Recent advances in nanoscience and nanotechnology have radically changed the way we diagnose, treat and prevent various diseases in all aspects of human life. Silver nanoparticles (AgNPs) are one of the most vital nanomaterials among several metallic nanoparticles that are involved in biomedical applications (Wei et al., 2015; Zhang et al., 2016). They also show antimicrobial activity making them applicable to different areas of medicine with the potential to combat the proliferation of microorganisms and yeasts (Dúran et al., 2010; Iravani, 2011; Vasquez-Munoz, Avalos-Borja & Castro-Longoria, 2014; Jacometo et al., 2015; Szweda et al., 2015; Das et al., 2016). However, there is a growing need for developing environmentally friendly processes of synthesis of nanoparticles that do not use toxic chemicals (Song & Kim, 2009).
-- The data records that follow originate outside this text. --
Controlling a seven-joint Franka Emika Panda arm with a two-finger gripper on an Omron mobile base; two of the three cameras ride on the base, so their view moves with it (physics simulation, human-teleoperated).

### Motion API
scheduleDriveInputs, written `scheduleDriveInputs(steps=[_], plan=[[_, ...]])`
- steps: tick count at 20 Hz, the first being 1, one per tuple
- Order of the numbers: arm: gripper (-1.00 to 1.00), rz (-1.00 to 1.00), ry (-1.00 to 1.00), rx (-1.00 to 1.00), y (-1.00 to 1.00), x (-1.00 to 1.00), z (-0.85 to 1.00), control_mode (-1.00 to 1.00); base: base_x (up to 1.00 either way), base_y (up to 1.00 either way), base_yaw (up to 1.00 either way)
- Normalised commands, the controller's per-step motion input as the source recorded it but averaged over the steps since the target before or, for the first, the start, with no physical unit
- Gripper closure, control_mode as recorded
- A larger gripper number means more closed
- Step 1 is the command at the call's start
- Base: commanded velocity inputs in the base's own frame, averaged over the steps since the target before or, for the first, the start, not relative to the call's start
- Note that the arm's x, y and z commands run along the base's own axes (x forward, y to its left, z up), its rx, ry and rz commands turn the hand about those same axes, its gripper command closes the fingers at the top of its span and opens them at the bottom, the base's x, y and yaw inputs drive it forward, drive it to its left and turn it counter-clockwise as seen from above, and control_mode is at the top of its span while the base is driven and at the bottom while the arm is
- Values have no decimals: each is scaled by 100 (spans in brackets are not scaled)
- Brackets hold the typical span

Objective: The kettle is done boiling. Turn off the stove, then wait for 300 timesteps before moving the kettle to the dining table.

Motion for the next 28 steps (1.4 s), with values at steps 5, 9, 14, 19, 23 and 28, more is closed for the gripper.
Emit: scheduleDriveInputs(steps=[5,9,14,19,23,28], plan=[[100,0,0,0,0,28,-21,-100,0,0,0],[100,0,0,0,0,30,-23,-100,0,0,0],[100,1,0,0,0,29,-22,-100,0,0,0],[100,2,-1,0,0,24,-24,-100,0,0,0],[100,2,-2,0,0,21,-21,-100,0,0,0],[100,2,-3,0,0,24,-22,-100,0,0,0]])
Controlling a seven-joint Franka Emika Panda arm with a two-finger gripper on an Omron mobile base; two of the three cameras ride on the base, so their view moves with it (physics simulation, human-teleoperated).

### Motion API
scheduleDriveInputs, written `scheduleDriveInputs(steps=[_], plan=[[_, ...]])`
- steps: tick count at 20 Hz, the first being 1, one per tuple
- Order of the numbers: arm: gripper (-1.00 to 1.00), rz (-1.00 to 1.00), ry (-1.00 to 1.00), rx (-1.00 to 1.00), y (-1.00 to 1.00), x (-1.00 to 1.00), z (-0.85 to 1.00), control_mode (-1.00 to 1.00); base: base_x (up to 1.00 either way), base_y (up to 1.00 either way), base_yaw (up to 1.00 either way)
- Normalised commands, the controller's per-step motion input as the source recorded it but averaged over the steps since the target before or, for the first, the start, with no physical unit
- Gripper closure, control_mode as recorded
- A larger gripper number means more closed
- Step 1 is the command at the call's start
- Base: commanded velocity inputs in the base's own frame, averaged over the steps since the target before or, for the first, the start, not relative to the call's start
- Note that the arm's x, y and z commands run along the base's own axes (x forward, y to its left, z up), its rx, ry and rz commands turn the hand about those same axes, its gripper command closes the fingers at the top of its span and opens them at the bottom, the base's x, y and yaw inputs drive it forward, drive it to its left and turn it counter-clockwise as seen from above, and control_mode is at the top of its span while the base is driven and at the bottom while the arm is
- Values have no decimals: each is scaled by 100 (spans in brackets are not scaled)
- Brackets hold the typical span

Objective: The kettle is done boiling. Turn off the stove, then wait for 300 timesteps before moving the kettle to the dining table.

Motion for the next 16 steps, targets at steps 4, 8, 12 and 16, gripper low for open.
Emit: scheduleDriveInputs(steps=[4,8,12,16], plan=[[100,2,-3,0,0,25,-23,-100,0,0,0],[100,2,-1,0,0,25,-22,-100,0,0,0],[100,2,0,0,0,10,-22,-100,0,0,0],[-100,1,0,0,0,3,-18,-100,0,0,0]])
Biological methods of synthesis of nanoparticles using microorganisms (Castro-Longoria, Vilchis-Nestor & Avalos-Borja, 2011; Geronikaki et al., 2013; Xue et al., 2016), enzymes (Jacometo et al., 2015), and plant or plant extracts (Iravani, 2011; Mallmann et al., 2015; Kubyshkin et al., 2016; Shaik et al., 2017) have been suggested as ecofriendly alternatives to chemical and physical methods. Using plant extracts for synthesis of nanoparticles can be advantageous over other biological processes by eliminating the elaborate process of maintaining cell cultures (Iravani, 2011). It can also be suitably scaled up for large-scale synthesis of nanoparticles (Song & Kim, 2009). Plant species have been used for biosynthesis of nanoparticles to preserve the antimicrobial activity of AgNPs, reducing its toxic effects on human cell lines, and increasing its practical application without impacting on the environment (Dúran et al., 2010; Iravani, 2011). Plant extracts function as bioreducers besides having nanoparticle stabilizers in colloidal solutions of metals, such as silver and gold. AgNPs are easy to prepare and chemically modified by reduction of photochemical, radiolytic, or biogenic ions or formations (Xue et al., 2016).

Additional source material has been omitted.